▸ Task goal:
Write out the full listing below exactly as given.

▸ Input data:

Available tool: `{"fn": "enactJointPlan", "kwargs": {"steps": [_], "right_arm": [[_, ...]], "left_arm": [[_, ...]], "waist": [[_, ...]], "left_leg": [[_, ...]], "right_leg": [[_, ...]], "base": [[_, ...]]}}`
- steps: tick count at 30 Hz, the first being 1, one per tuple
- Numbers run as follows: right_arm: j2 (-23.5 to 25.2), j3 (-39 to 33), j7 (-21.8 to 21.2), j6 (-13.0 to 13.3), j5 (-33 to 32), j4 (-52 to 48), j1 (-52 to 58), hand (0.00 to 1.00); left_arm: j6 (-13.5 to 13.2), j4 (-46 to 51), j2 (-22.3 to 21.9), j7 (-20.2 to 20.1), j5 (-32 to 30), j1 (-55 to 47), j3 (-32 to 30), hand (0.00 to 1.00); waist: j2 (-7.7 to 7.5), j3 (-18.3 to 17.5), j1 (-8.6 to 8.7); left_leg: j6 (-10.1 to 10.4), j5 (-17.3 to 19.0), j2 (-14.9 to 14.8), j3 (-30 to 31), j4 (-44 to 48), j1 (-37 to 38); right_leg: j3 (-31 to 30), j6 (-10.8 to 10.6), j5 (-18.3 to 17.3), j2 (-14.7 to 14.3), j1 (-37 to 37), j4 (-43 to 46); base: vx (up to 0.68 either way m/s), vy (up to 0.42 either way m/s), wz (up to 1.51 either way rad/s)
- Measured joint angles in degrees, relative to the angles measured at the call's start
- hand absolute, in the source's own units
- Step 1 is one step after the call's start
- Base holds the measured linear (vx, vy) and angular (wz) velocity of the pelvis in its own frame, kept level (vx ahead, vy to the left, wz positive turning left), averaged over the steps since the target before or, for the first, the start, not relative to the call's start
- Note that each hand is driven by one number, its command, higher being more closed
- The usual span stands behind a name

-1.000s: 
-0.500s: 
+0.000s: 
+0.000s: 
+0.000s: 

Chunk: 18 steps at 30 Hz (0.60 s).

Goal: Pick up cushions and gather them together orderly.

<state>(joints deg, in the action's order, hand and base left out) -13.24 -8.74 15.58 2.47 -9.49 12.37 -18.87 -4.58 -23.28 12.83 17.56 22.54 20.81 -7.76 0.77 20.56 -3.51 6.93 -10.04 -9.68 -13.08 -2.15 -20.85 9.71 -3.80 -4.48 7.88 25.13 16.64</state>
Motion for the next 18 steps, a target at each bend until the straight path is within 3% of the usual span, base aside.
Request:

▸ Answer to this exercise:
Available tool: `{"fn": "enactJointPlan", "kwargs": {"steps": [_], "right_arm": [[_, ...]], "left_arm": [[_, ...]], "waist": [[_, ...]], "left_leg": [[_, ...]], "right_leg": [[_, ...]], "base": [[_, ...]]}}`
- steps: tick count at 30 Hz, the first being 1, one per tuple
- Numbers run as follows: right_arm: j2 (-23.5 to 25.2), j3 (-39 to 33), j7 (-21.8 to 21.2), j6 (-13.0 to 13.3), j5 (-33 to 32), j4 (-52 to 48), j1 (-52 to 58), hand (0.00 to 1.00); left_arm: j6 (-13.5 to 13.2), j4 (-46 to 51), j2 (-22.3 to 21.9), j7 (-20.2 to 20.1), j5 (-32 to 30), j1 (-55 to 47), j3 (-32 to 30), hand (0.00 to 1.00); waist: j2 (-7.7 to 7.5), j3 (-18.3 to 17.5), j1 (-8.6 to 8.7); left_leg: j6 (-10.1 to 10.4), j5 (-17.3 to 19.0), j2 (-14.9 to 14.8), j3 (-30 to 31), j4 (-44 to 48), j1 (-37 to 38); right_leg: j3 (-31 to 30), j6 (-10.8 to 10.6), j5 (-18.3 to 17.3), j2 (-14.7 to 14.3), j1 (-37 to 37), j4 (-43 to 46); base: vx (up to 0.68 either way m/s), vy (up to 0.42 either way m/s), wz (up to 1.51 either way rad/s)
- Measured joint angles in degrees, relative to the angles measured at the call's start
- hand absolute, in the source's own units
- Step 1 is one step after the call's start
- Base holds the measured linear (vx, vy) and angular (wz) velocity of the pelvis in its own frame, kept level (vx ahead, vy to the left, wz positive turning left), averaged over the steps since the target before or, for the first, the start, not relative to the call's start
- Note that each hand is driven by one number, its command, higher being more closed
- The usual span stands behind a name

-1.000s: 
-0.500s: 
+0.000s: 
+0.000s: 
+0.000s: 

Chunk: 18 steps at 30 Hz (0.60 s).

Goal: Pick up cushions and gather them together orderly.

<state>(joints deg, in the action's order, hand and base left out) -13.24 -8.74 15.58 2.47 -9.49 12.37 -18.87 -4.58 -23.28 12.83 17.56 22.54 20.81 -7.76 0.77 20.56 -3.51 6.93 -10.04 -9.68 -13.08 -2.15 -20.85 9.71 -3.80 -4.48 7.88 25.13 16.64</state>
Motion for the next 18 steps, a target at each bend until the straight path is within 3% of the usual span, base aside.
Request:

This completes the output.